Bathurst doctor welcomes Atlantic bubble, and a break from near constant self-isolation

·2 min read
Josh Mayich with his three sons. (Submitted by Josh Mayich - image credit)
Josh Mayich with his three sons. (Submitted by Josh Mayich - image credit)

Travelling between three provinces on a regular basis wasn't what Josh Mayich expected he'd be doing a year ago.

Mayich left his medical practice in Saint John to move to Mount Albion, P.E.I., to open the Island Hop Company. The farm supplies hops to many smaller craft breweries in the Maritimes.
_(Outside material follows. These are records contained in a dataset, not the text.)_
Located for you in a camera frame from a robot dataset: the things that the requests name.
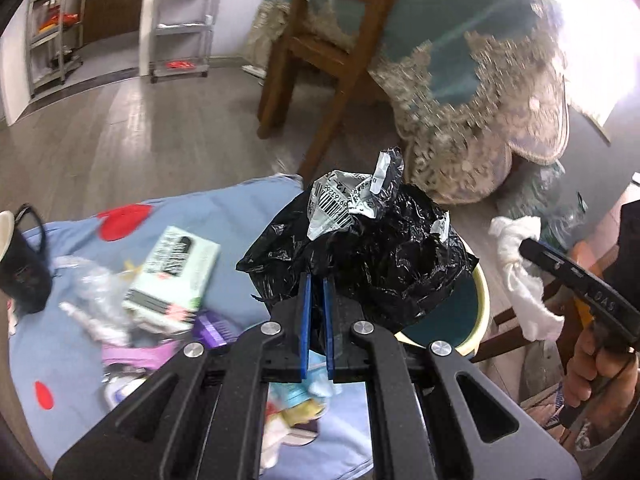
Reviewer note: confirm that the brown wooden cabinet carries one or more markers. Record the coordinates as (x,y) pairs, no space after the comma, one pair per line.
(110,10)

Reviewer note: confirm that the black plastic mailer bag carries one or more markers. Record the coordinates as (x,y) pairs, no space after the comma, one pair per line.
(380,255)

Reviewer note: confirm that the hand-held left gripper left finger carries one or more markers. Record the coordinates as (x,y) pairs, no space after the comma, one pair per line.
(305,310)

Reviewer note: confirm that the green and white box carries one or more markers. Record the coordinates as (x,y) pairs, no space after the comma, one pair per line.
(170,280)

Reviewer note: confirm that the white shelf rack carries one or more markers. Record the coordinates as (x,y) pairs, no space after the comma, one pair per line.
(175,29)

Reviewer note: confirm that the white power strip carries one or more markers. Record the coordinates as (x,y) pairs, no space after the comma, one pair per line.
(254,71)

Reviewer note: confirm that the purple ribbed item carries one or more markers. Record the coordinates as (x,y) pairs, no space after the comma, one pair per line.
(212,332)

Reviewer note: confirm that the pink plastic item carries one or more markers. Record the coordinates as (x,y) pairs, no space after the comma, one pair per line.
(135,355)

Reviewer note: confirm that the grey metal shelf rack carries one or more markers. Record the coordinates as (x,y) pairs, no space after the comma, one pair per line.
(64,45)

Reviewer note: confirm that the brown wooden chair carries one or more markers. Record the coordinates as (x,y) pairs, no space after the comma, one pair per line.
(325,55)

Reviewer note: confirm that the round bin with yellow rim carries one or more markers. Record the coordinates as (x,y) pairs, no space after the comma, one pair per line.
(445,320)

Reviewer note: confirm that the white tissue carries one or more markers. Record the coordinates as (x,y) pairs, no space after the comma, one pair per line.
(530,305)

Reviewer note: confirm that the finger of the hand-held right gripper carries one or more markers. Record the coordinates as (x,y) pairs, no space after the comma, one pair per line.
(550,260)

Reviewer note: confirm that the teal lace tablecloth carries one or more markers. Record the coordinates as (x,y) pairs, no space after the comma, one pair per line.
(450,5)

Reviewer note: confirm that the black mug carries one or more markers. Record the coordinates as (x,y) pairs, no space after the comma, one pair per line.
(22,270)

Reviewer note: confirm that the clear plastic wrap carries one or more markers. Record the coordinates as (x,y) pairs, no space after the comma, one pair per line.
(95,285)

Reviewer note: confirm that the person's right hand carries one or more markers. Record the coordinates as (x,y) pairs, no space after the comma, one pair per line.
(595,375)

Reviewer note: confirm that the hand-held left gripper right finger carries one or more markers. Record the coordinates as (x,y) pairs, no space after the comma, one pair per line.
(329,320)

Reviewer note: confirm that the blue printed cloth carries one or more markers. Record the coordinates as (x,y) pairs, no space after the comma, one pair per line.
(75,375)

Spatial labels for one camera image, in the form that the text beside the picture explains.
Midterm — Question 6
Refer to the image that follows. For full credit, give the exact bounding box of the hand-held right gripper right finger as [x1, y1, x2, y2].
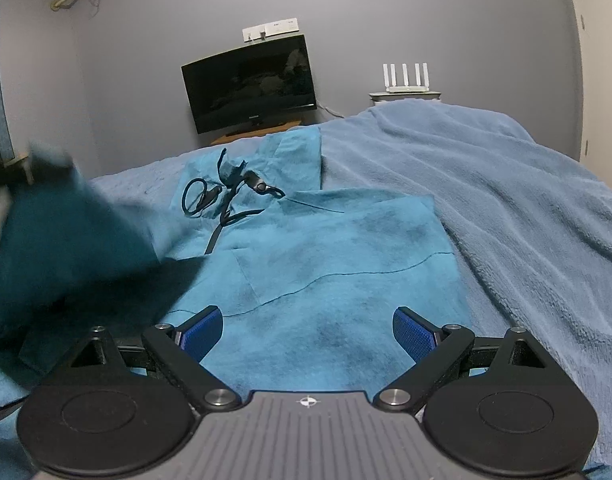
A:
[375, 306, 572, 415]

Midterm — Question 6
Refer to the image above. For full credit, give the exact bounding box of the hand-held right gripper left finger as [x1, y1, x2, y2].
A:
[45, 306, 243, 414]

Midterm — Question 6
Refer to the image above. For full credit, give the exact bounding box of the teal fleece robe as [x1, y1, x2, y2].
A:
[0, 126, 474, 428]

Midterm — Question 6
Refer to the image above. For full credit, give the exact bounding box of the blue fleece blanket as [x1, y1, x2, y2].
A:
[0, 99, 612, 480]

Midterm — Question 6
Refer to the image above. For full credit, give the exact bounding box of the wooden television stand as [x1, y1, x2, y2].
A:
[210, 119, 303, 147]

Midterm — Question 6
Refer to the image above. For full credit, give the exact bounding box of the white router with antennas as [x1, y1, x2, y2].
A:
[383, 62, 432, 94]

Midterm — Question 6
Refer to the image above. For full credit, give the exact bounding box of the black television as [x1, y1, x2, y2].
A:
[181, 34, 319, 135]

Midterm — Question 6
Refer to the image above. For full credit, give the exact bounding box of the wooden windowsill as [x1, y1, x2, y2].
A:
[2, 152, 35, 186]

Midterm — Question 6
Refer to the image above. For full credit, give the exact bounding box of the white door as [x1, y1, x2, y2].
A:
[560, 0, 612, 192]

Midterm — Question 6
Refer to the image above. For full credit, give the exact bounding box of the black drawstring cord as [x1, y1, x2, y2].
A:
[182, 148, 287, 256]

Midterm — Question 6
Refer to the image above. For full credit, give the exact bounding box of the white wall power strip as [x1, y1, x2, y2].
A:
[242, 18, 301, 43]

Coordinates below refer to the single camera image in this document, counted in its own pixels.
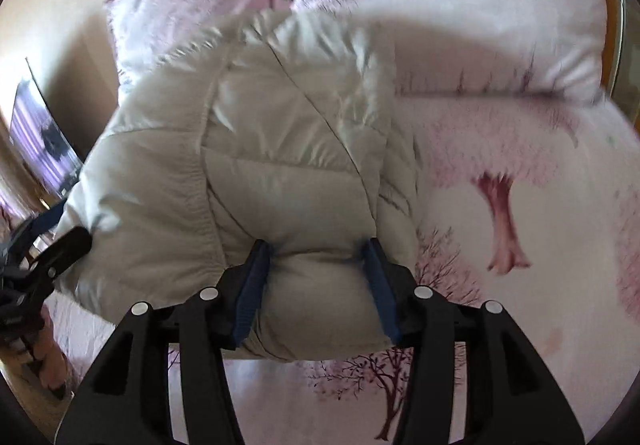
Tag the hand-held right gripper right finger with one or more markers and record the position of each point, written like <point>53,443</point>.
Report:
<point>380,295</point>

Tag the flat screen television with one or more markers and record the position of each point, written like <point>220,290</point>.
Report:
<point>35,125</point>

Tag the white puffer jacket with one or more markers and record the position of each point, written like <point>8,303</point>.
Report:
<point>280,150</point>

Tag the pink tree-print bed cover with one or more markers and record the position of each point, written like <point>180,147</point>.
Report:
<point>500,325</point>

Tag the wooden headboard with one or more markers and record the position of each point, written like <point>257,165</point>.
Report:
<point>611,25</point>

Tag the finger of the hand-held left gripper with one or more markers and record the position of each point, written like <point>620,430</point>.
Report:
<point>65,252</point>
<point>47,221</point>

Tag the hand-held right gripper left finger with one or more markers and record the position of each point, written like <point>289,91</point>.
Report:
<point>250,295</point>

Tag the person's left forearm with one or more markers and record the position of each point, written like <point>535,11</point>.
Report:
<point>52,360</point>

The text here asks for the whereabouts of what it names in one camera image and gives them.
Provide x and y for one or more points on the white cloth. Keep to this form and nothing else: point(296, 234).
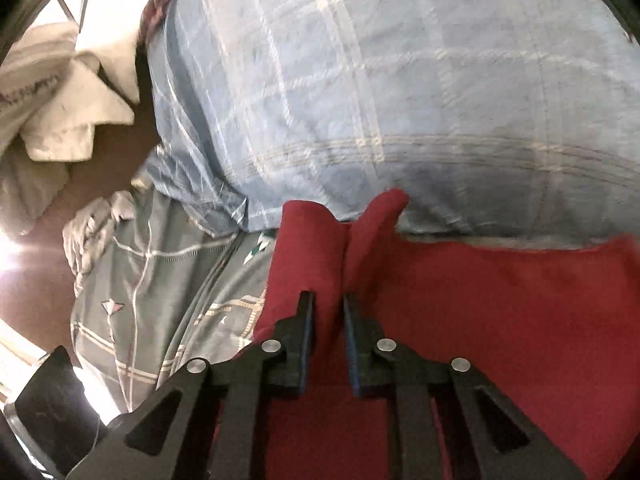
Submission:
point(60, 100)

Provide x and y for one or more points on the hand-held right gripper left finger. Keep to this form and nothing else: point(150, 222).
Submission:
point(308, 345)

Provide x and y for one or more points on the grey-green plaid blanket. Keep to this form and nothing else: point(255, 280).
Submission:
point(160, 280)

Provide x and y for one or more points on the blue plaid bed sheet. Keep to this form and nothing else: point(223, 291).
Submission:
point(400, 85)

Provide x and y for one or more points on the red garment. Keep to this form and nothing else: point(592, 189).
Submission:
point(500, 310)

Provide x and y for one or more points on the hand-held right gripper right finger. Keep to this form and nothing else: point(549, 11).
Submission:
point(352, 345)

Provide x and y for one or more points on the light grey cloth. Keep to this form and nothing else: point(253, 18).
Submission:
point(30, 185)
But the weak Canadian dollar, combined with the normal growing pains of a new business, has prompted Mayich to return to his medical work when some old friends talked him into coming back to New Brunswick for work, at least temporarily.
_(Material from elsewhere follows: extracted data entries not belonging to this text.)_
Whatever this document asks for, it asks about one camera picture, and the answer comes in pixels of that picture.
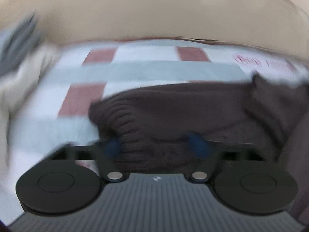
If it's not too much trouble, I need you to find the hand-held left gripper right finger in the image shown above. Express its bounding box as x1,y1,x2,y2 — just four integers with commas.
186,131,265,183

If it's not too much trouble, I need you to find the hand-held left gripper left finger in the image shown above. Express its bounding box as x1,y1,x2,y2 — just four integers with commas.
49,136,127,183

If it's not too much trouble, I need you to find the dark brown knit garment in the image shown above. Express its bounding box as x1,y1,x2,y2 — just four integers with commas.
87,74,309,223

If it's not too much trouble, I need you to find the checkered printed blanket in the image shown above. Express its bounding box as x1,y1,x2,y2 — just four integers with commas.
0,38,309,225

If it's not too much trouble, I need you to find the cream garment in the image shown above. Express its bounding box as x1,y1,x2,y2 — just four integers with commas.
0,43,59,167

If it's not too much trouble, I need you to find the grey garment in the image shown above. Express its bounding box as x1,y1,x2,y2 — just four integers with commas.
0,11,47,76

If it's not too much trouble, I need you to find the beige padded backrest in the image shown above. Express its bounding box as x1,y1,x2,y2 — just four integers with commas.
0,0,309,51
"I got an invitation to go hang out in Bathurst and thought, 'Well, I'll just go out of respect for the two surgeons that are there,'" said Mayich.

"They're two close friends and really outstanding, outstanding surgeons"

Mayich also began helping out at a hospital in Yellowknife in the Northwest Territories, eventually splitting his time between three provinces.

Self-isolation

Travelling between three jurisdictions would be a lot during a normal year, but add in the necessary self-isolation involved, and Mayich said it has been difficult on his young family.

"[I've been] in some form of isolation since Nov. 17, just because I'm never in one place longer than two weeks, so that's been challenging," said Mayich.

He said it has been really difficult for his eight-year-old son.

"In the summertime ... we told him, 'You know, you need to stay away from me,' and he very deliberately walked up to give me a hug so he could isolate with me," said Mayich.

"He turned around to his brothers and was like, 'See ya.' So he had to isolate on the farm with me for a couple weeks."

Waiting for bubble

If all goes well, the four Atlantic premiers have agreed to reopen the Atlantic bubble on April 19.

That's a day Mayich will be excited to see, as it will make travel back and forth between P.E.I and New Brunswick easier.

"It'll be amazing," said Mayich.

"There was a couple of weeks there where I was going back and forth [without] isolating and it was just like the clouds parted and it felt great. So hopefully we can get back there safely."

In the meantime, Mayich has signed on at the Bathurst hospital for five more years.

The constant self isolation has prompted Mayich to buy a house sight unseen in Bathurst.

While he will still go back and forth to the farm from time to time, at least his family will be in Bathurst, and it should mean less time away from them.

He called the city a hidden jewel and considers its bilingual nature a bonus because he wants his children to learn French.